> [WHAT IS BEING ASKED] Nothing but a number is wanted here: the count of lines in the data holding the word "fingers".

> [Data excerpts]
Segment Open

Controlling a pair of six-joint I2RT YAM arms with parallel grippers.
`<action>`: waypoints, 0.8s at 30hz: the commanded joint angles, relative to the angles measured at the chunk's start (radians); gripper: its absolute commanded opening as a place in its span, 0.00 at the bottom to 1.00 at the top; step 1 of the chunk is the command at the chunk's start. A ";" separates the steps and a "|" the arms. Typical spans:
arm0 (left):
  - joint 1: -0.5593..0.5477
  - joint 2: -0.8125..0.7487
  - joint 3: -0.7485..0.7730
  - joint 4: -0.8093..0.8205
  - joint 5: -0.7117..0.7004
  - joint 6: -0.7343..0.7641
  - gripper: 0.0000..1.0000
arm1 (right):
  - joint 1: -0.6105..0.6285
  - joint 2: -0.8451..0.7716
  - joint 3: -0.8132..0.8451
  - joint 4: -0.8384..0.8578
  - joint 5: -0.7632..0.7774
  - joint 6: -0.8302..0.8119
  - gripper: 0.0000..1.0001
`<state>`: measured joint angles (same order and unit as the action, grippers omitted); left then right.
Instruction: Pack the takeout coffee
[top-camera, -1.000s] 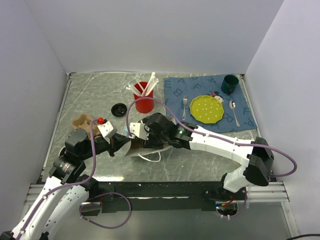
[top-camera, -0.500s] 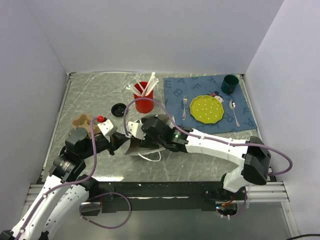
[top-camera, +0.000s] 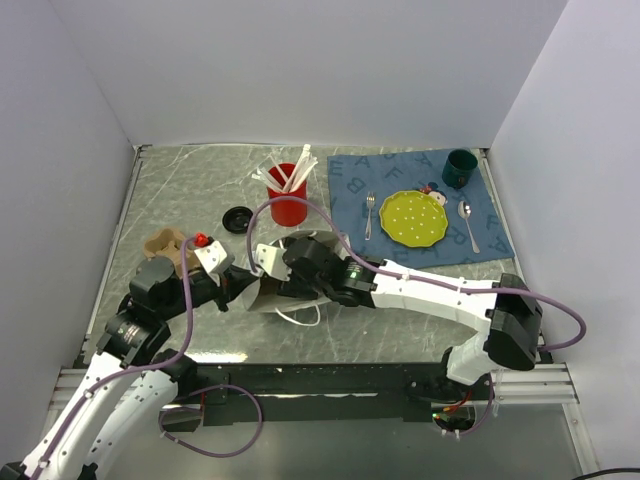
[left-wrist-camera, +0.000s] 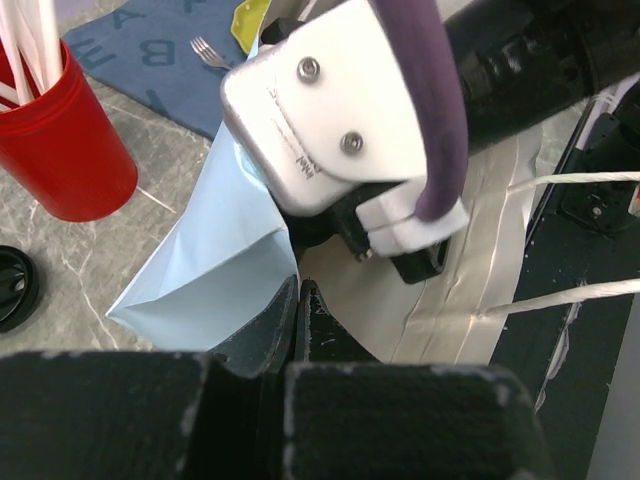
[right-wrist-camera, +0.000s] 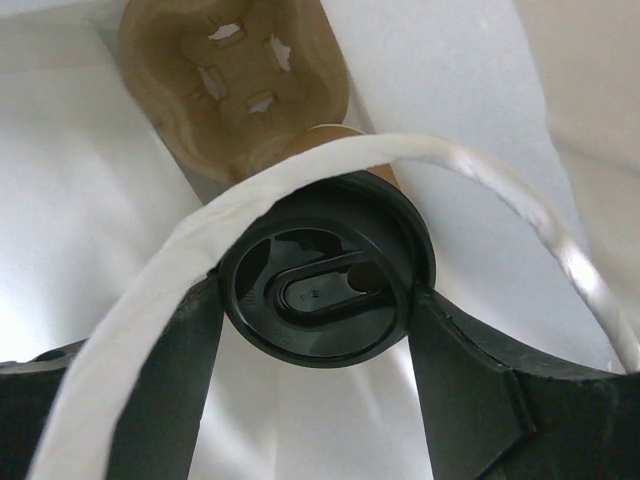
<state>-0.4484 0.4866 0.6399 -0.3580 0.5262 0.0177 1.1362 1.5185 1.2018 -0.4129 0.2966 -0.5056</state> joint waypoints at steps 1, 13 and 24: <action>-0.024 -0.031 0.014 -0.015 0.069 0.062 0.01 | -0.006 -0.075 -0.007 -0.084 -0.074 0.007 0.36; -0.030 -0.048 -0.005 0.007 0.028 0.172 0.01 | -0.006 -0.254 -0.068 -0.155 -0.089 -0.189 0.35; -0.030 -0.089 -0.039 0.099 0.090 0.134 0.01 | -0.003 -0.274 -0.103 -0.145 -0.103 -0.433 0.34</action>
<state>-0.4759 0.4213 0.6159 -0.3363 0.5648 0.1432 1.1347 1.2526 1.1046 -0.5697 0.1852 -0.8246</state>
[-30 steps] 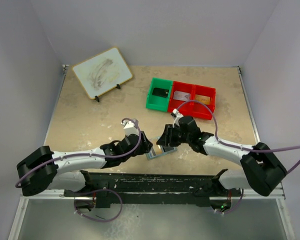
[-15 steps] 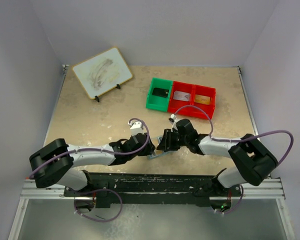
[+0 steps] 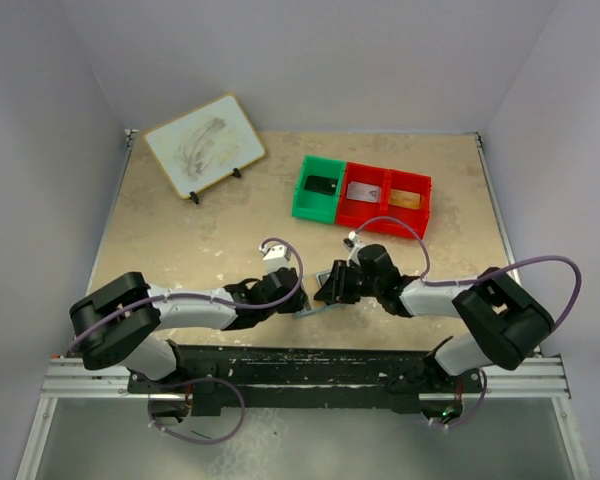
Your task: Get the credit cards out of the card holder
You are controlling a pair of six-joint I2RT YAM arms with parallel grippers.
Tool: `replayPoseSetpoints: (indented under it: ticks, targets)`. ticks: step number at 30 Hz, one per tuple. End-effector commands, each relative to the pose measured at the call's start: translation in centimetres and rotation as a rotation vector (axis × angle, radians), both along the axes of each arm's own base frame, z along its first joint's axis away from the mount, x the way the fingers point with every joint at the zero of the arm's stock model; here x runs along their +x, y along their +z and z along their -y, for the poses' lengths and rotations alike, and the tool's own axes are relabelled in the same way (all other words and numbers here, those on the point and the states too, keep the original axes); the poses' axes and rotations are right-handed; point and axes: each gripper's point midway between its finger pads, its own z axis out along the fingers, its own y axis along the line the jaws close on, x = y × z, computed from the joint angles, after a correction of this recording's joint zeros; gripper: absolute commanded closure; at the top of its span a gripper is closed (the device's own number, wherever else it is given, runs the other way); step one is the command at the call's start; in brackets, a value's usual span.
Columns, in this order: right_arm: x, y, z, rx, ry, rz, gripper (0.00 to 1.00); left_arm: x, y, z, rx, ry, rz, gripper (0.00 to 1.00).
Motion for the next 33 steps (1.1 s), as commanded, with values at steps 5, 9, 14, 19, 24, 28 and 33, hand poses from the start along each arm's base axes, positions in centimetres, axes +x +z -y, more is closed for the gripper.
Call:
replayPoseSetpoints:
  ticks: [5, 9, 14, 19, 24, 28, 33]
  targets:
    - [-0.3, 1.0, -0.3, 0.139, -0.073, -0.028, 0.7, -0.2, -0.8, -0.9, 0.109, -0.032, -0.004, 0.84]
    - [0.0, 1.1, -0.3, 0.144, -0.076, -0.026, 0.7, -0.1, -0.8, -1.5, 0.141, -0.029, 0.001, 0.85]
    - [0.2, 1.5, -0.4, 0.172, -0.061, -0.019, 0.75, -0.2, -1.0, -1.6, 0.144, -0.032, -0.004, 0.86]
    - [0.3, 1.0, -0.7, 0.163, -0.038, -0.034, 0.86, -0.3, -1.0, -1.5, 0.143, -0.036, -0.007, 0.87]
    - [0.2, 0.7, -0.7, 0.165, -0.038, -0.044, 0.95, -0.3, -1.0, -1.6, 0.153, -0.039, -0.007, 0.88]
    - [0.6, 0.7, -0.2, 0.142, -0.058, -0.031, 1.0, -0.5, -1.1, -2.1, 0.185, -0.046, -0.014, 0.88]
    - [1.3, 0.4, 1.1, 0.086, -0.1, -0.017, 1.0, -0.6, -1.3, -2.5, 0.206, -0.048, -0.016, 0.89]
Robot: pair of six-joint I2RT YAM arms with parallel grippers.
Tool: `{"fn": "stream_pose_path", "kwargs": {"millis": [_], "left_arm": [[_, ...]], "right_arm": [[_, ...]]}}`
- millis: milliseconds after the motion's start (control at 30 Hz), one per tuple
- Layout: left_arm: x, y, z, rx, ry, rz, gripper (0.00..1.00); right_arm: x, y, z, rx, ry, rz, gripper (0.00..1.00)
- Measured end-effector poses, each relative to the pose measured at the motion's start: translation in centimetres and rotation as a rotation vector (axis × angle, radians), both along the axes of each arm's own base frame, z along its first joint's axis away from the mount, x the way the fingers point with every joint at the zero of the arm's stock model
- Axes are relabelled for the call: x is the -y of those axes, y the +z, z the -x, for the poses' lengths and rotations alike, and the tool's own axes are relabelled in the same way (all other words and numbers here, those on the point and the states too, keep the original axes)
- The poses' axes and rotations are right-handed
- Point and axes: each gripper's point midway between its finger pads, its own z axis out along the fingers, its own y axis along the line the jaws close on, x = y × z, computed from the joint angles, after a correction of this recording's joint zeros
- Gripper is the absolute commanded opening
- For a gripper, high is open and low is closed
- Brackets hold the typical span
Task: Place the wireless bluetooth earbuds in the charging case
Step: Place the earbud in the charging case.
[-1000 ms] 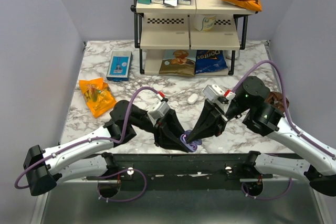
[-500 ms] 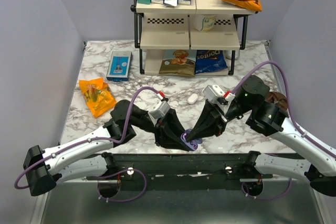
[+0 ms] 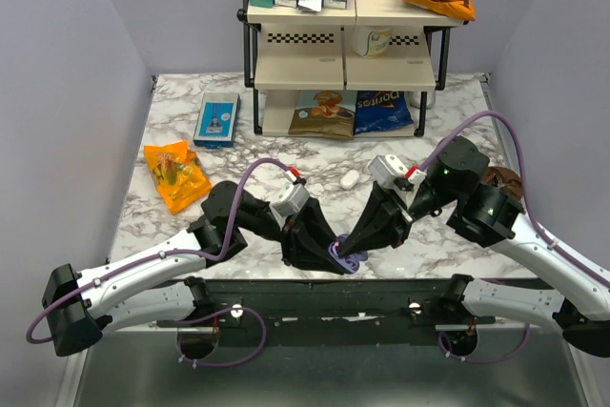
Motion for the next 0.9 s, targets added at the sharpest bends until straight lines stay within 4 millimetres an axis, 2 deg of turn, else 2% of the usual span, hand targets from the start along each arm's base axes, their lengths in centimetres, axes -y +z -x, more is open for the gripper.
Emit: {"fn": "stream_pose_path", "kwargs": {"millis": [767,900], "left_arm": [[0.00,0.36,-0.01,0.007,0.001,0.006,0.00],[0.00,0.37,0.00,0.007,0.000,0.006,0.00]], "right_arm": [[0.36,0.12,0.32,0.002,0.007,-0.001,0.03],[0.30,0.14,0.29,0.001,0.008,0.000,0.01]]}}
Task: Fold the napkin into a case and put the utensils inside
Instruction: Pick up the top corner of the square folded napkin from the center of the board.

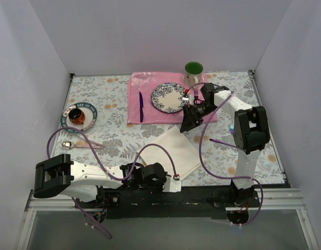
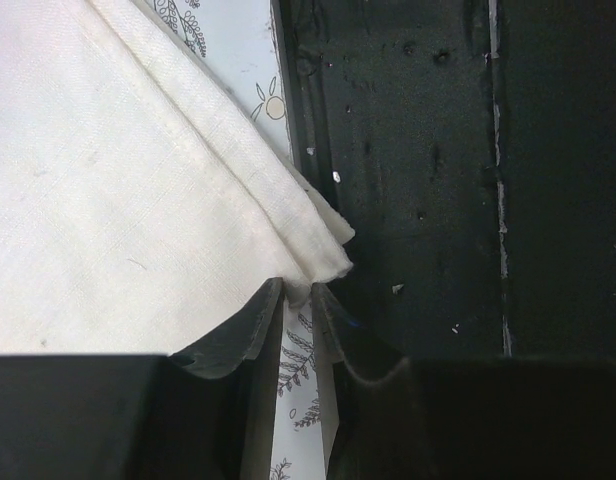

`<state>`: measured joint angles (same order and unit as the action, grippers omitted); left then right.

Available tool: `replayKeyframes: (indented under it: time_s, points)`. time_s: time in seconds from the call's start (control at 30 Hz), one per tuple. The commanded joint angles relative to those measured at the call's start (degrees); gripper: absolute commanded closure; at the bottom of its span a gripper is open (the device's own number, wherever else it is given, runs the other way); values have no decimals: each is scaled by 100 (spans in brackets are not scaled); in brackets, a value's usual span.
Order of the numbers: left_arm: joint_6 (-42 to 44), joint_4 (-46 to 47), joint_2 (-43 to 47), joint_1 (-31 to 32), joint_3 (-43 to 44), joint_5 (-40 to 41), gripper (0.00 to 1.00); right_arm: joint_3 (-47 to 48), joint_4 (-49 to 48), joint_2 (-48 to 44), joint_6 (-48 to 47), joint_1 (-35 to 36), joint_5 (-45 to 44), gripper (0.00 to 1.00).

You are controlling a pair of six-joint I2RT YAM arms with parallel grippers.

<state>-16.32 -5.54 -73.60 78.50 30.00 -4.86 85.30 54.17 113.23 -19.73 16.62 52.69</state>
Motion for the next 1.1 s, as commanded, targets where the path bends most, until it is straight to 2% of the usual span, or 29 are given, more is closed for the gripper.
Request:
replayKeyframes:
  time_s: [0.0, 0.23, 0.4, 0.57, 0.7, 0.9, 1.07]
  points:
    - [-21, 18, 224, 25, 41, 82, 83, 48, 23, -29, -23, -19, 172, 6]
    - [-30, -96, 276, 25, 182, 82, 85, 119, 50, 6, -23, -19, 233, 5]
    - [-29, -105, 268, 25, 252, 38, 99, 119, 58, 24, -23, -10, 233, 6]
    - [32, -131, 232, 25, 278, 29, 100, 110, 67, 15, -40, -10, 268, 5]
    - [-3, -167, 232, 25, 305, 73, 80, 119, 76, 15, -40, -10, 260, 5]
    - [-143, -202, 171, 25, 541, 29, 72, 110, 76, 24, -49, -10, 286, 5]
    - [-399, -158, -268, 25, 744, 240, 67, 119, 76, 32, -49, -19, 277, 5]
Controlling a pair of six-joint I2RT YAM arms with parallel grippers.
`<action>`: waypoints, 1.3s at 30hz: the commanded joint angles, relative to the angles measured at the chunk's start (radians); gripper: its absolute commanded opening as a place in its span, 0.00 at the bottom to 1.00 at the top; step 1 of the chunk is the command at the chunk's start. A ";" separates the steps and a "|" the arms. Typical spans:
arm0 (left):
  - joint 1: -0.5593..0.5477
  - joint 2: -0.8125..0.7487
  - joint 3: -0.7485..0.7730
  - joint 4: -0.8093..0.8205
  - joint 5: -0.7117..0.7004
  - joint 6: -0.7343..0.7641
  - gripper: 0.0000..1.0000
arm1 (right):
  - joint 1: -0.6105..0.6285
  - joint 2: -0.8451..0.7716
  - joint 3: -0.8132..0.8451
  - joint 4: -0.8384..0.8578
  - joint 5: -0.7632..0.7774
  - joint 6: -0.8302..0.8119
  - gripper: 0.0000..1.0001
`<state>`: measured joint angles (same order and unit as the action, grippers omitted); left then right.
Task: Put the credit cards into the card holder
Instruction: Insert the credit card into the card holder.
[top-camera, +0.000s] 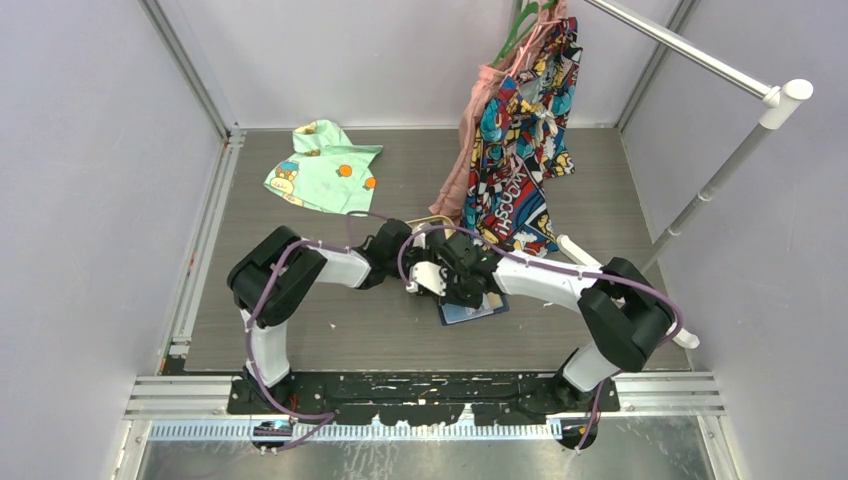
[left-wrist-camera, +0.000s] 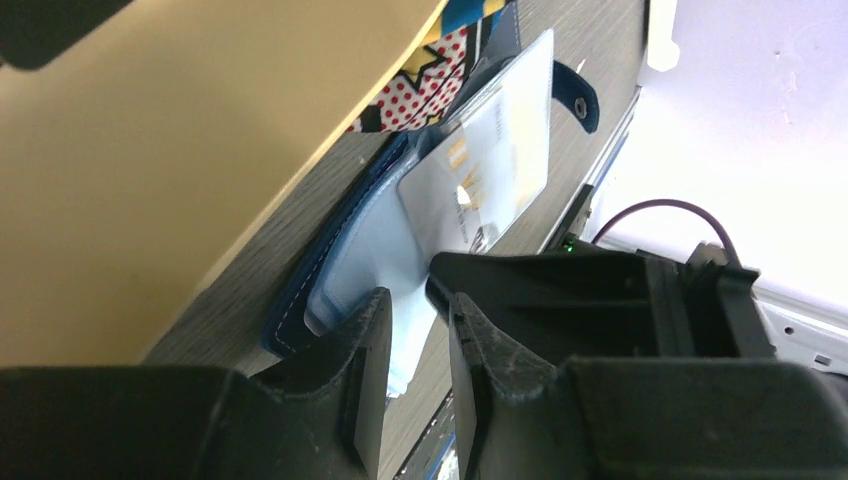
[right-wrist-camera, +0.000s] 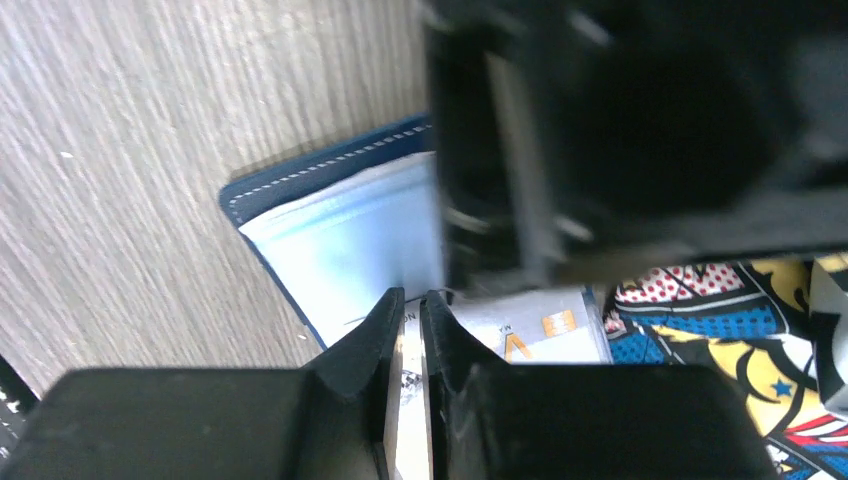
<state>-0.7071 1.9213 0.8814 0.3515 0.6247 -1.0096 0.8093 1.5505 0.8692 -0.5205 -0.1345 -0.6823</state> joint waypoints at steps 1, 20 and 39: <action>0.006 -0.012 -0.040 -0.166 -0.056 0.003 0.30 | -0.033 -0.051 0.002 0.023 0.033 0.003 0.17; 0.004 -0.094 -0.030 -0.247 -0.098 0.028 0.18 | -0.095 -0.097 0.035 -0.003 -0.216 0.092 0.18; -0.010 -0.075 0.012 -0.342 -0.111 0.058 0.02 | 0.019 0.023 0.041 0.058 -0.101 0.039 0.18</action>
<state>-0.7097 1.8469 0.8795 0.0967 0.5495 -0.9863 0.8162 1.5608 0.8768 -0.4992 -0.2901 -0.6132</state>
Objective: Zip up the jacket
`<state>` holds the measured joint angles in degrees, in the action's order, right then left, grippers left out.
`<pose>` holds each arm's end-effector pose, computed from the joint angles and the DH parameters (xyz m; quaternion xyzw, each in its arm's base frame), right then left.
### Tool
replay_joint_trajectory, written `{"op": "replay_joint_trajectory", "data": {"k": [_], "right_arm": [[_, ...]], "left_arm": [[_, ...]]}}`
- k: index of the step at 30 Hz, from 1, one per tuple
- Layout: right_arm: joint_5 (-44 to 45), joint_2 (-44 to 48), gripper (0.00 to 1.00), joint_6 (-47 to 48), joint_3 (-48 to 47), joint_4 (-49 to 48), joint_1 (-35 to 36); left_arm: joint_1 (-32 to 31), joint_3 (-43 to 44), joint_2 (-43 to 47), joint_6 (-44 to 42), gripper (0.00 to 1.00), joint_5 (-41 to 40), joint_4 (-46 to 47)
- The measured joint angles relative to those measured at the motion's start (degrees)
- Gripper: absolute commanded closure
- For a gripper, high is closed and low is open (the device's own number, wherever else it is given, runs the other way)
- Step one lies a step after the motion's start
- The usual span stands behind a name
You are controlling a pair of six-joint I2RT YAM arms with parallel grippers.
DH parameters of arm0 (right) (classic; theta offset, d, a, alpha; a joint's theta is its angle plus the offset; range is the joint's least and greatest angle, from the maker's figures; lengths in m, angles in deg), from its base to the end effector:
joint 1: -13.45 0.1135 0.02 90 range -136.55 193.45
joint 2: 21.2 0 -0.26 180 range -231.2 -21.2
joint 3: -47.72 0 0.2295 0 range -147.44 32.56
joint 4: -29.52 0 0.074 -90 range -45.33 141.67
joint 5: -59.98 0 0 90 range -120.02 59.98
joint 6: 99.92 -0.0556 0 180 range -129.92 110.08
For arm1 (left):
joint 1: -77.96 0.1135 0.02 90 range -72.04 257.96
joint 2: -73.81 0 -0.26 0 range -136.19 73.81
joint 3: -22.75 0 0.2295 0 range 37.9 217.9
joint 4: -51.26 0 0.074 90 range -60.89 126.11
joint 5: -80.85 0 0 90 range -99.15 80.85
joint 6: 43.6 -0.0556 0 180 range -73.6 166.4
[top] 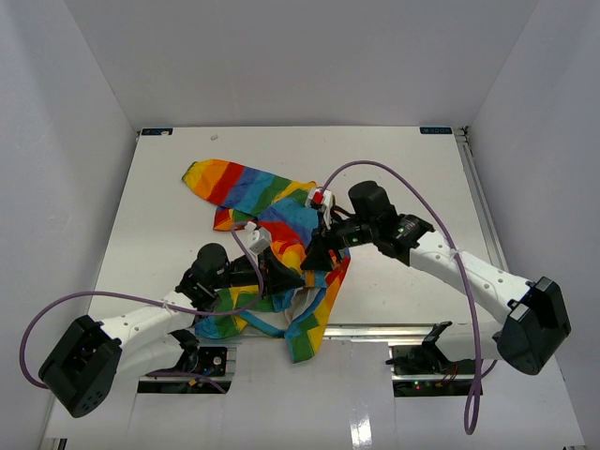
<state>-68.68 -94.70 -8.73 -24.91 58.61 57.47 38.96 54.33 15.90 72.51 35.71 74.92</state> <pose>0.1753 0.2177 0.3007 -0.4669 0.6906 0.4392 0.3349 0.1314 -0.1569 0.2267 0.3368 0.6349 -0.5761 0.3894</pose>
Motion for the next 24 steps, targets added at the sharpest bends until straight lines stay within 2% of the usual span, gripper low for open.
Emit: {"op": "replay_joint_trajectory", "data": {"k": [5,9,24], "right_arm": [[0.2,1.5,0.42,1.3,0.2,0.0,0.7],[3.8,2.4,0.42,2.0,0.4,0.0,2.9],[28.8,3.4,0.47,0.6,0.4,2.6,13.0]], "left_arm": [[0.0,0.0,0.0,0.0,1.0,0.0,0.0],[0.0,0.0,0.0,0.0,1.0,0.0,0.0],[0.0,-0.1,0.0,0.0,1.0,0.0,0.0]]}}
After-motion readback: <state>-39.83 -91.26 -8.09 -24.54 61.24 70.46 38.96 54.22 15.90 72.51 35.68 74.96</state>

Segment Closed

> [ANSWER TO THIS EXERCISE] 3